Description of the task: Print the data that follows word for word, leaving out any picture.

Provided material:
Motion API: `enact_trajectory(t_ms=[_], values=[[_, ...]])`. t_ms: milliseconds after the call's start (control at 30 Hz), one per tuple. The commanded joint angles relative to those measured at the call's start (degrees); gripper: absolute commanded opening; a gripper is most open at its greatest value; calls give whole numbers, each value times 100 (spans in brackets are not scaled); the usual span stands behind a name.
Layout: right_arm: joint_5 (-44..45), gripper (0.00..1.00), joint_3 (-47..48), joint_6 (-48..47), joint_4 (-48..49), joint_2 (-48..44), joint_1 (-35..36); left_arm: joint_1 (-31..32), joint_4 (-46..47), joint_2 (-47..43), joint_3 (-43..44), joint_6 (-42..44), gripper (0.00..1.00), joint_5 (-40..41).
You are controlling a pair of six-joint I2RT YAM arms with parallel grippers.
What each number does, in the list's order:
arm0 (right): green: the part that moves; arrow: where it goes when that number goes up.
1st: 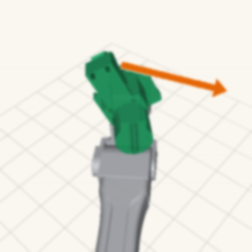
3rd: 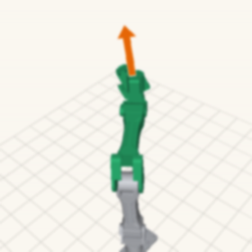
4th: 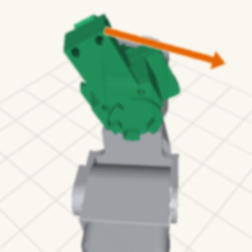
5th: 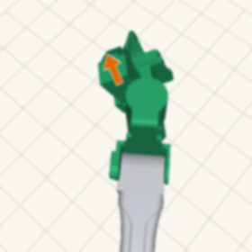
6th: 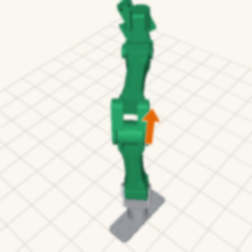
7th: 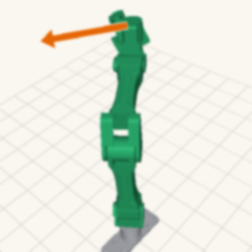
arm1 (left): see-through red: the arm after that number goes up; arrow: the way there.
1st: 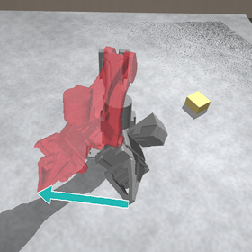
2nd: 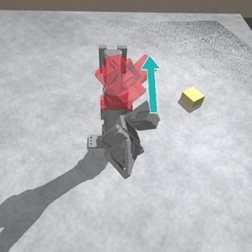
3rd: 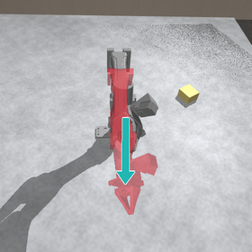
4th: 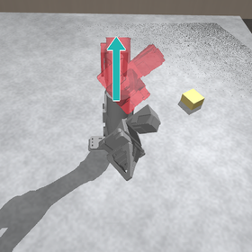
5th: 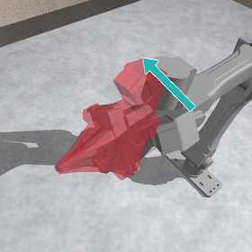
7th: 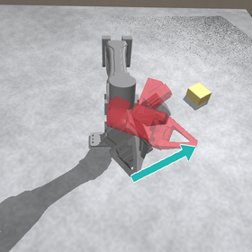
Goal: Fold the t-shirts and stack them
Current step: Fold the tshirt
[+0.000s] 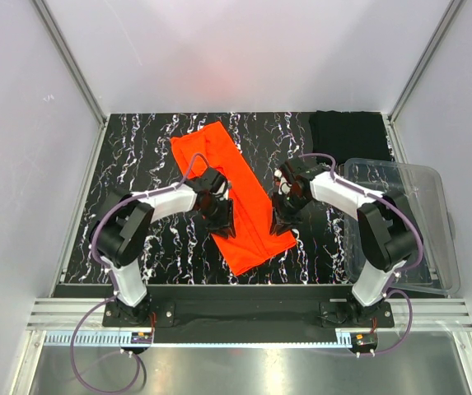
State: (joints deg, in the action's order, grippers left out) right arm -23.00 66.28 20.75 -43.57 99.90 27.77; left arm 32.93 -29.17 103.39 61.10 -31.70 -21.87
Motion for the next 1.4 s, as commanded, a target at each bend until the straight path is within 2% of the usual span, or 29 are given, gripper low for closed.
enact_trajectory(t_ms=[0, 167, 267, 433, 700, 867, 1033, 1233, 1367], values=[[208, 34, 16, 25, -90, 126, -8, 30, 113, -336, -143, 208, 42, 376], [296, 39, 95, -1, -99, 276, -52, 3, -185, -935, 393, 515, 55, 578], [244, 42, 192, -10, -108, 425, -70, -198, -282, -874, 876, 709, 56, 675], [156, 43, 490, -36, -169, 802, -79, -805, -291, 90, 1737, 692, 55, 640], [270, 46, 895, -168, -345, 1102, -79, -1271, -309, 1481, 3204, 473, 55, 1501], [191, 46, 948, -115, -354, 1348, -79, -1333, -379, 1947, 3584, 358, 54, 1624], [130, 46, 790, -133, -310, 1445, -79, -1359, -353, 2290, 3900, 393, 47, 1413], [-379, 45, 448, 34, -3, 1480, -79, -1359, -291, 2369, 3997, 507, 49, 1396], [-819, 45, 17, 473, 410, 1392, -61, -1377, -282, 2588, 4199, 788, 50, 1282]])
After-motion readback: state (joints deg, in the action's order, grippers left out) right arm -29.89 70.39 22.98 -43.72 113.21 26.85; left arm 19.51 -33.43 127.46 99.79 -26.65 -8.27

Result of this exercise:
Motion API: `enact_trajectory(t_ms=[_], values=[[_, ...]])`. t_ms: milliseconds after the call's start (control at 30 Hz), one per tuple. The commanded joint angles relative to those measured at the call's start (degrees); gripper: absolute commanded opening; a gripper is most open at its greatest value; calls give whole numbers, each value times 100 (spans in brackets are not scaled); the usual span stands behind a name.
Layout: right_arm: joint_5 (-44..45), gripper (0.00..1.00), joint_3 (-47..48), joint_6 (-48..47), joint_4 (-48..49), joint_2 (-48..44), joint_1 (-35..36); left_arm: joint_1 (-31..32), joint_4 (-46..47), joint_2 (-47..43), joint_3 (-43..44), joint_6 (-42..44), gripper (0.00..1.00), joint_5 (-40..41).
You are controlling a pair of six-joint I2RT YAM arms with parallel grippers.
What each number does, in the list's order:
arm0 (right): green: the part that moves; arrow: where it goes when that number goes up.
1st: 
3rd: 
4th: 
5th: 
6th: 
7th: 
arm1 (left): see-through red: the arm after that number goes up; arrow: the way there.
1st: 
2nd: 
3rd: 
4th: 
5th: 
7th: 
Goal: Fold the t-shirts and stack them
Current step: Fold the tshirt
[+0.000s] 
State: (joints deg, in the action's order, grippers left out) right arm -23.00 66.28 20.75 -43.57 99.90 27.77; left arm 32.93 -29.17 103.39 61.10 -31.70 -21.87
Motion for the next 1.4 s, as commanded, a target at each bend until the straight path is within 2% of the usual span, or 29 are given, gripper low for closed.
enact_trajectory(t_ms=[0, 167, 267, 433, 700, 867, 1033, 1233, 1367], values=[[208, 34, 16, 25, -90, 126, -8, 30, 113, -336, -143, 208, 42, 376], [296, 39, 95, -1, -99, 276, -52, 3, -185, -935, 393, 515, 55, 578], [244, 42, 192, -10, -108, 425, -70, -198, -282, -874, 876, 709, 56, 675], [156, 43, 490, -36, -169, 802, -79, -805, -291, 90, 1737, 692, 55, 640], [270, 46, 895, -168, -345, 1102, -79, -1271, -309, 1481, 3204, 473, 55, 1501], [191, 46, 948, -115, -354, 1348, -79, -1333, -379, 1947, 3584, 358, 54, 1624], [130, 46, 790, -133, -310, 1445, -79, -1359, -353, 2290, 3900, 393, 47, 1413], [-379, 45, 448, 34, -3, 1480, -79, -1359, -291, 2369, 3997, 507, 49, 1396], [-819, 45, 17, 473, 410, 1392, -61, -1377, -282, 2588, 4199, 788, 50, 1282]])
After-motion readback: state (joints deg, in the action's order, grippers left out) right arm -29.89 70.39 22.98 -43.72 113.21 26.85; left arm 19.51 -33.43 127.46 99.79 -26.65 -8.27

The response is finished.